Instructions for the task:
Please write out every record below exactly as it stands.

----- The data

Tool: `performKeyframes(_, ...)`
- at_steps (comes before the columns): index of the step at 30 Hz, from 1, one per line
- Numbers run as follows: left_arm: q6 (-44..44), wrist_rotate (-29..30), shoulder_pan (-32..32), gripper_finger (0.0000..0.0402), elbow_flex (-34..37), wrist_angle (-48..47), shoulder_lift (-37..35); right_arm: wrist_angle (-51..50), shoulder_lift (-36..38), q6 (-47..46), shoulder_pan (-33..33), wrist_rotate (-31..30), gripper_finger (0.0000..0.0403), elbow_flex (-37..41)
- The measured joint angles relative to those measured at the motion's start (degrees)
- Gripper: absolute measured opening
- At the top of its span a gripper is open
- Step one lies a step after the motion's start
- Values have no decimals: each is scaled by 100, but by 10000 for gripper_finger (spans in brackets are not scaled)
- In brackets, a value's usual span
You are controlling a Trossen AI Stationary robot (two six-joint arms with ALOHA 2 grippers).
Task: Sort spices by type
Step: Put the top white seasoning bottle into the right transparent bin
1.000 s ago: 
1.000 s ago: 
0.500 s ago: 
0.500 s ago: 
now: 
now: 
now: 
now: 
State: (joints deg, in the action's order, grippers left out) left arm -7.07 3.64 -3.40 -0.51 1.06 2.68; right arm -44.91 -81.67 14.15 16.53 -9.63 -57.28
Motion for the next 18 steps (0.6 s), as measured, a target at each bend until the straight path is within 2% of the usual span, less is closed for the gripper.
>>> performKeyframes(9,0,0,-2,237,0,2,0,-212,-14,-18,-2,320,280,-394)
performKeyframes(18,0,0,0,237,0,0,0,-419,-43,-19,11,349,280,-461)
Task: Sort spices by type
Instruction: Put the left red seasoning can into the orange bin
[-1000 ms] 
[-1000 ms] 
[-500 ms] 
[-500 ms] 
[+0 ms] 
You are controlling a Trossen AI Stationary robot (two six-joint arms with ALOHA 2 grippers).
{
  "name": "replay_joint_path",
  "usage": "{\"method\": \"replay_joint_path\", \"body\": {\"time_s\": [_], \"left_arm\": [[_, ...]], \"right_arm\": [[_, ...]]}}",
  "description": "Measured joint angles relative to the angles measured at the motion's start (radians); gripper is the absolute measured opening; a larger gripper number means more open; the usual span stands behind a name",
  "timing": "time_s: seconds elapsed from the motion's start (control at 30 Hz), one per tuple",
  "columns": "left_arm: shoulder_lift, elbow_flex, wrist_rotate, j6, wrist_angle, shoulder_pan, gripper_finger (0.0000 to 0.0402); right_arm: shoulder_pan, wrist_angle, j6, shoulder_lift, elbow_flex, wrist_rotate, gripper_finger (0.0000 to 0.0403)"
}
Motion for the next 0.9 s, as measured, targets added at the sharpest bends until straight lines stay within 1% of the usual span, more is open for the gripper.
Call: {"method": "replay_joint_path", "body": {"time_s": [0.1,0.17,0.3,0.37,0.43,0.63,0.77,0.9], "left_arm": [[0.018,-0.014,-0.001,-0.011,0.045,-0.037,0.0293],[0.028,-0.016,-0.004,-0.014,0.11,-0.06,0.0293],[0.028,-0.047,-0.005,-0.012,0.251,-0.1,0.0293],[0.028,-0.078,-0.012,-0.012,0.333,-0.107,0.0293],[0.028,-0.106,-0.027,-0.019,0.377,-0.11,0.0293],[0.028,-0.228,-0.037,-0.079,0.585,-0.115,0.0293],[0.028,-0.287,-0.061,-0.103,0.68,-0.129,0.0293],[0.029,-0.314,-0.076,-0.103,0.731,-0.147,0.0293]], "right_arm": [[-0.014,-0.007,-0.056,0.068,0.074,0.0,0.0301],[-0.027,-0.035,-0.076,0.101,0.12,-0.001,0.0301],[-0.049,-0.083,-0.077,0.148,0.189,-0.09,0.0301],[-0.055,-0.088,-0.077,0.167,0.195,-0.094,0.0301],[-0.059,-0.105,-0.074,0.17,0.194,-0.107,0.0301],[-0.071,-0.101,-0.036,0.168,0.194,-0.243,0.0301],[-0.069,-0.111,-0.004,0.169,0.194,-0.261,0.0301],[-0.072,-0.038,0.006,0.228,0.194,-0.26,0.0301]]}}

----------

Output below:
Tool: `performKeyframes(_, ...)`
- at_steps (comes before the columns): index of the step at 30 Hz, from 1, one per line
- Numbers run as follows: left_arm: q6 (-44..44), wrist_rotate (-29..30), shoulder_pan (-32..32), gripper_finger (0.0000..0.0402), elbow_flex (-34..37), wrist_angle (-48..47), shoulder_lift (-37..35); right_arm: wrist_angle (-51..50), shoulder_lift (-36..38), q6 (-47..46), shoulder_pan (-33..33), wrist_rotate (-31..30), gripper_finger (0.0000..0.0403), elbow_flex (-37..41)
- The measured joint angles relative to those measured at the motion's start (degrees)
- Gripper: absolute measured opening
- At the top of its span a gripper is open
- Step one lies a step after the motion's start
- Values have no decimals: each is scaled by 100, but by 10000 for gripper_finger (spans in brackets are not scaled)
- In brackets, a value's usual span
You are controlling a Trossen AI Stationary robot (two six-joint arms with ALOHA 2 grippers).
Task: Sort spices by type
Step: Put the top white seasoning bottle into the right transparent bin
1.000 s ago: 
1.000 s ago: 
0.500 s ago: 
0.500 s ago: 
now: 
now: 
now: 
now: 
State: (joints deg, in the action's order, grippers left out) left arm -7.07 3.64 -3.40 -0.51 1.06 2.68; right arm -44.91 -81.67 14.15 16.53 -9.63 -57.28
Motion for the next 18 steps (0.6 s), as measured, a target at each bend until the straight path is within 2% of the usual span, less is closed for the gripper.
>>> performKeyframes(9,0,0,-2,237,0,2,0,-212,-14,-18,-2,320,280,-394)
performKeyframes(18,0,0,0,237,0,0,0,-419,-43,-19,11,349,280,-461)
Task: Sort spices by type
Instruction: Put the left red seasoning can into the orange bin
[-1000 ms] 
[-1000 ms] 
[-500 ms] 
[-500 ms] 
[+0 ms] 
You are controlling a Trossen AI Stationary robot (two six-joint arms with ALOHA 2 grippers).
{
  "name": "replay_joint_path",
  "usage": "{\"method\": \"replay_joint_path\", \"body\": {\"time_s\": [_], \"left_arm\": [[_, ...]], \"right_arm\": [[_, ...]]}}",
  "description": "Measured joint angles relative to the angles measured at the motion's start (radians); gripper is the absolute measured opening; a larger gripper number means more open; the usual span stands behind a name",
  "timing": "time_s: seconds elapsed from the motion's start (control at 30 Hz), one per tuple",
  "columns": "left_arm: shoulder_lift, elbow_flex, wrist_rotate, j6, wrist_angle, shoulder_pan, gripper_finger (0.0000 to 0.0402); right_arm: shoulder_pan, wrist_angle, j6, shoulder_lift, elbow_flex, wrist_rotate, gripper_finger (0.0000 to 0.0403)"
}
Motion for the next 0.9 s, as measured, targets added at the sharpest bends until straight lines stay within 1% of the usual span, more is open for the gripper.
Call: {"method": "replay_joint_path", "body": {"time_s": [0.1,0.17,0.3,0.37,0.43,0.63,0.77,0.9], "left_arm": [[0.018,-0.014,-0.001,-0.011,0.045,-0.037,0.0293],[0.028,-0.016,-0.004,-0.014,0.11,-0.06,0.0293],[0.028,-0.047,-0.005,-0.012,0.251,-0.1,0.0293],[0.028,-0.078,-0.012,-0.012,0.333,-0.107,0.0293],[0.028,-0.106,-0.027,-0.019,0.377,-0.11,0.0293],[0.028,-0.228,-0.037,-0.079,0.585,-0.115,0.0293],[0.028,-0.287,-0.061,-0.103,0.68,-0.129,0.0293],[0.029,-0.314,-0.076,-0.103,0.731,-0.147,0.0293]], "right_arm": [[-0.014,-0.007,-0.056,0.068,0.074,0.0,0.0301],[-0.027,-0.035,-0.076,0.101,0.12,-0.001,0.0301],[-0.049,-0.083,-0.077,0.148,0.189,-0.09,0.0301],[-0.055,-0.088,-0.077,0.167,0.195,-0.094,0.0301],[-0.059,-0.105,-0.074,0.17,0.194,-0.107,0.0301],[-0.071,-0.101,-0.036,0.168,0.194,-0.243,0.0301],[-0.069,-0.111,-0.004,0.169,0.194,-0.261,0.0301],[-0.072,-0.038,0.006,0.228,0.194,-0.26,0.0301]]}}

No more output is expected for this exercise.